[Source](https://brettterpstra.com/scripting-readability-markdownify-for-clipping-web-pages/ "Permalink to Scripting Readability and Markdownify for clipping web pages")
# Scripting Readability and Markdownify for clipping web pages
![read2text header image][1]
I wanted to share a handy tool that I realized I use daily but rarely talk about. I call it Read2Text, but it’s really just a Frankenstein script which combines [Python Readability][2] ([license][3]) with [html2text][4] ([license][5]). The combination allows you to grab web pages, process them with a port of [Arc90’s Readability][6] and convert the HTML to Markdown, ready for pasting or piping to a text file.
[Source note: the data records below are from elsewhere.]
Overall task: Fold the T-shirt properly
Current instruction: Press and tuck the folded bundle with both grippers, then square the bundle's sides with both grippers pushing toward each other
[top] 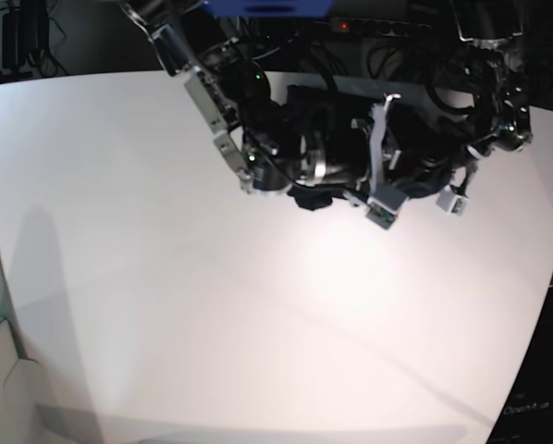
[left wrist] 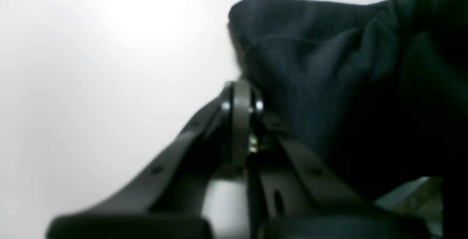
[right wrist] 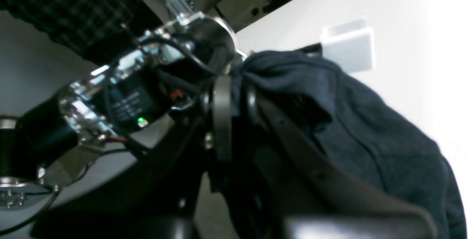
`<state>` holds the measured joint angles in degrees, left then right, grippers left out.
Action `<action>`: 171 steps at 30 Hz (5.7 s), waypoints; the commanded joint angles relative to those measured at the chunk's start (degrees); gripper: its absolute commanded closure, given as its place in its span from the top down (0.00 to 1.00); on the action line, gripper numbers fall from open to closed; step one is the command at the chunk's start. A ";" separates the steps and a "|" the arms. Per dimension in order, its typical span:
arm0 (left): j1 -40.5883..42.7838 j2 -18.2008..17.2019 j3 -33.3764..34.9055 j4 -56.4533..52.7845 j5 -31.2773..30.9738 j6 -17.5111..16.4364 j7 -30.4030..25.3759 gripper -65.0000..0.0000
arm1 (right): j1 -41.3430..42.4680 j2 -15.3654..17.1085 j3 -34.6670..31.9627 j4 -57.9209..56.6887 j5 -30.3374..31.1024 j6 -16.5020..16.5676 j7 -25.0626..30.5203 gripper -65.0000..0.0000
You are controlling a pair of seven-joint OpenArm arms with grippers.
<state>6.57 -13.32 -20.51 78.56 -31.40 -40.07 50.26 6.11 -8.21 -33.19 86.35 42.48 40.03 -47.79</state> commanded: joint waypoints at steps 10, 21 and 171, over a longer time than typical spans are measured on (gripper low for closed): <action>-0.81 -0.61 -1.69 10.62 0.23 0.07 3.85 0.00 | 0.97 -0.79 0.18 0.99 1.96 -0.03 1.42 0.00; 0.51 -7.21 -12.41 13.87 0.32 0.07 7.63 0.00 | 1.32 -0.79 0.18 0.99 1.96 -0.03 1.42 0.00; 6.66 0.00 -10.74 20.56 3.66 0.07 22.05 0.00 | 5.45 33.04 3.96 -18.08 1.61 -0.03 18.03 0.07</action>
<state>13.56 -12.56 -30.92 98.30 -27.35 -40.10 72.90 10.74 24.27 -29.41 67.68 43.46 39.79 -30.37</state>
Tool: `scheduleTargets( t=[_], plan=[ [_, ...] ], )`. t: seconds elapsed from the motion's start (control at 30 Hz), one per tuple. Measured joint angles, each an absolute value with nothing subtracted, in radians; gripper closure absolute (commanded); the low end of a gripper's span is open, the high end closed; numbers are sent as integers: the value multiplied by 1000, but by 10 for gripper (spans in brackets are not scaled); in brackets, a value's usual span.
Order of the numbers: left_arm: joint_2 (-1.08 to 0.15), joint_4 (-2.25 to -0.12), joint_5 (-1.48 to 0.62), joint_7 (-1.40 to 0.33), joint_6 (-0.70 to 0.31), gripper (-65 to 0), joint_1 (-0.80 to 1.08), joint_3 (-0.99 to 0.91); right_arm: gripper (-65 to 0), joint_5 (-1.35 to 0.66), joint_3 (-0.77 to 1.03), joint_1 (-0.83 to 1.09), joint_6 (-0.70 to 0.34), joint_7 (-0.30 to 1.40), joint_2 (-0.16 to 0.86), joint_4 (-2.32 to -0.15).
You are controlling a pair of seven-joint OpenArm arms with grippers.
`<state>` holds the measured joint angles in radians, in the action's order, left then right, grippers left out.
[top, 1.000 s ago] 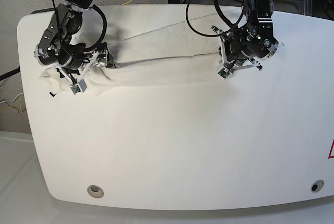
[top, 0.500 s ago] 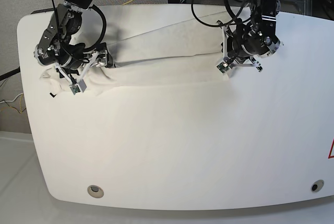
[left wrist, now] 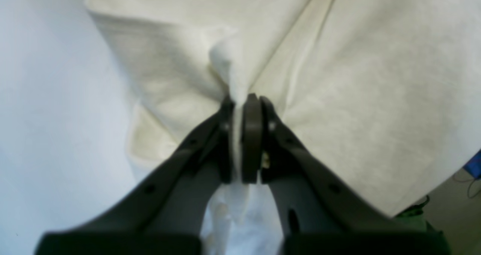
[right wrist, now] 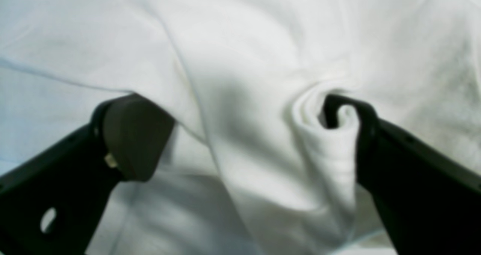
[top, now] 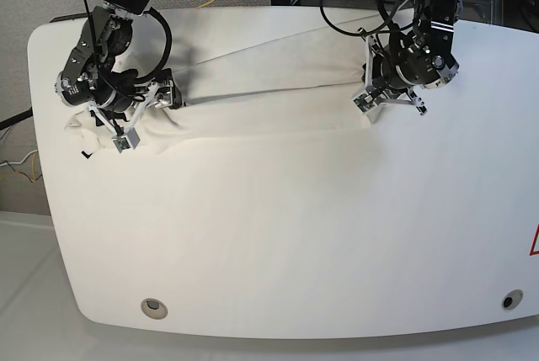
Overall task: Fold the T-shirt properly
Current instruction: 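Lift the held edge with the left gripper and fold it over the strip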
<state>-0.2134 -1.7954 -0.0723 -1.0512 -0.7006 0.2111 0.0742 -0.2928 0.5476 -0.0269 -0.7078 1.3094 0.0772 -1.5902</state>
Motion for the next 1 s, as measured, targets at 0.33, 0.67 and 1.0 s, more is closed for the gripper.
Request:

[nvALT][7] has this built in, but it’s been a little crashy lately. I find it more reliable to just do this from the command line. If you install it in your path (both the `read2text` script and the “readability” folder), you can run `read2text http://brettterpstra.com/keybinding-madness/ | pbcopy`.
You’ll get a Markdown-ified version of the page, with links, image links, headers, code blocks and text intact, but no comments, sidebars, ads, etc. It’s not perfect, but it does a solid job and cleanup only takes me a minute, even on huge sites. I use this most of the time instead of clipping to Evernote these days.
I alias it in my .bash_profile to `rtt`, and often redirect the output straight to a text file in my nvALT folder: `rtt http://grml.org/zsh/zsh-lovers.html > ~/Dropbox/Notes/nvALT2.1/zsh lovers.md`
Now I have a new note that automatically shows up in nvALT with the text of the zsh-lovers page (yeah, I tried switching to zsh this morning. I’ll have to come back to that). Anyway, I thought others might find this hack of use, so I’m making the download available below.
#### Gather CLI v2.1.6
[Download Gather CLI v2.1.6][8]
A Frankenstinian combination of html2text and Arc90 Readability. This command line tool makes clipping web pages into Markdown text without ads and comments simple.
Published 01/04/12.
Updated 09/18/23. Changelog
[Donate][9] • [More info…][10]
By the way, I also have [a web service][11] for this. You can get [raw markdown][12] or a [nice interface][13] for previewing and copying. There’s also an API and bookmarklets for integration into your favorite browser. Have fun!
[1]: /uploads/2012/01/read2textheader.jpg "read2text header"
[2]: https://github.com/gfxmonk/python-readability/blob/master/README
[3]: http://www.apache.org/licenses/LICENSE-2.0
[4]: http://www.aaronsw.com/2002/html2text/
[5]: https://github.com/aaronsw/html2text/blob/master/COPYING
[6]: http://lab.arc90.com/2009/03/02/readability/
[7]: http://brettterpstra.com/project/nvalt/
[8]: https://cdn3.brettterpstra.com/downloads/gather-cli-2.1.6.pkg
[9]: https://brettterpstra.com/donate/
[10]: http://brettterpstra.com/projects/gather-cli "More information on Gather CLI"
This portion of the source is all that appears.